P.265 - Monosomy 18p: Risks for developing FSHD

Abstract

Facioscapulohumeral dystrophy (FSHD) is one of the most common myopathies, having an estimated incidence of 1:8500. FSHD patients suffer from a progressive, often asymmetric wasting of muscles of the face, shoulder and upper arms. Two genetically distinct, but clinically identical forms of the disease, FSHD1 and FSHD2, are characterized by somatic DUX4 expression from the D4Z4 repeat array on chromosome 4. The D4Z4 array is normally kept in a heterochromatic state in somatic cells, but this repressed state is lost in FSHD patients.

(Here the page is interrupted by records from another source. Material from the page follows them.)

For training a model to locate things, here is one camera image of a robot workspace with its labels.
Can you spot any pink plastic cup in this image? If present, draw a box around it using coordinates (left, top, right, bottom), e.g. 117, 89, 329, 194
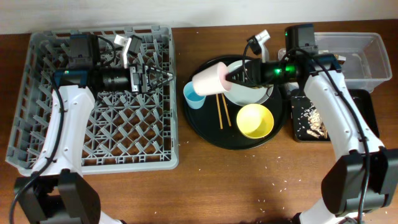
192, 62, 232, 96

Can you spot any clear plastic waste bin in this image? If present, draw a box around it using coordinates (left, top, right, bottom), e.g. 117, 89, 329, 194
305, 32, 392, 92

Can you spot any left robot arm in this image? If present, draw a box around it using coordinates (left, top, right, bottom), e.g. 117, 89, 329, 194
9, 34, 175, 223

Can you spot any round black serving tray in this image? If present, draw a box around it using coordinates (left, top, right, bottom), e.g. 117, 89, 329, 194
182, 55, 289, 151

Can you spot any grey round plate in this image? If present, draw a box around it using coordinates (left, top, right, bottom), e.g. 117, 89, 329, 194
222, 59, 274, 107

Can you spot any gold snack wrapper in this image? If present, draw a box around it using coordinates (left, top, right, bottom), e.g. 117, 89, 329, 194
318, 50, 346, 63

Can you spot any black rectangular waste tray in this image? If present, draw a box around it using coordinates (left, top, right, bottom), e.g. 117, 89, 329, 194
290, 90, 379, 142

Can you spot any yellow plastic bowl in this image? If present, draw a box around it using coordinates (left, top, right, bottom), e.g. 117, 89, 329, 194
236, 104, 274, 139

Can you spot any grey plastic dishwasher rack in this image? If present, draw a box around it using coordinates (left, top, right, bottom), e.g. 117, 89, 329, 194
6, 26, 178, 175

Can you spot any peanut shells and rice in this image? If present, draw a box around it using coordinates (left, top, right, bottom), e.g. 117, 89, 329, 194
298, 104, 328, 139

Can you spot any wooden chopstick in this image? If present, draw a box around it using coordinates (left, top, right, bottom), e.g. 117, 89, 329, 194
221, 93, 232, 127
216, 94, 223, 129

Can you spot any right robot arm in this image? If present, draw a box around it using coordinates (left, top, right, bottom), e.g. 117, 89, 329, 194
226, 24, 397, 224

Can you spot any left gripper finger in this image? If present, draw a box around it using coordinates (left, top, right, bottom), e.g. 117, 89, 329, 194
144, 65, 174, 78
146, 74, 174, 93

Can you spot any blue plastic cup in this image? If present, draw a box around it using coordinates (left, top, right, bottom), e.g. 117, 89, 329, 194
183, 82, 206, 110

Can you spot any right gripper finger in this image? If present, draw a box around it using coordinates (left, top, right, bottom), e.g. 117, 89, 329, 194
228, 77, 249, 87
226, 67, 248, 80

In most FSHD2 cases, the disease can be explained by mutations in the chromatin modifier Structural Maintenance of Chromosomes Hinge Domain containing 1 (SMCHD1), which is necessary to repress the D4Z4 repeat. SMCHD1 is located on the short arm of chromosome 18 (18p), and resides in a chromosomal region which is lost in cases of 18p deletion syndrome (18p-). 18p- syndrome has an incidence of 1:50.000, and has thus far not been linked to muscular dystrophy. To determine the probability of developing FSHD in 18p- syndrome individuals, we investigated genetic and clinical features of 18p- syndrome patients, and of FSHD2 families with SMCHD1 monosomy. We demonstrate that in these families, as well as in 18p- syndrome individuals, DUX4 and its targets can be expressed in myocytes, but that this largely depends on the size of the D4Z4 repeat on the disease permissive haplotype of chromosome 4. This study shows that reduced SMCHD1 levels can increase the risk for somatic expression of DUX4 and FSHD disease presentation.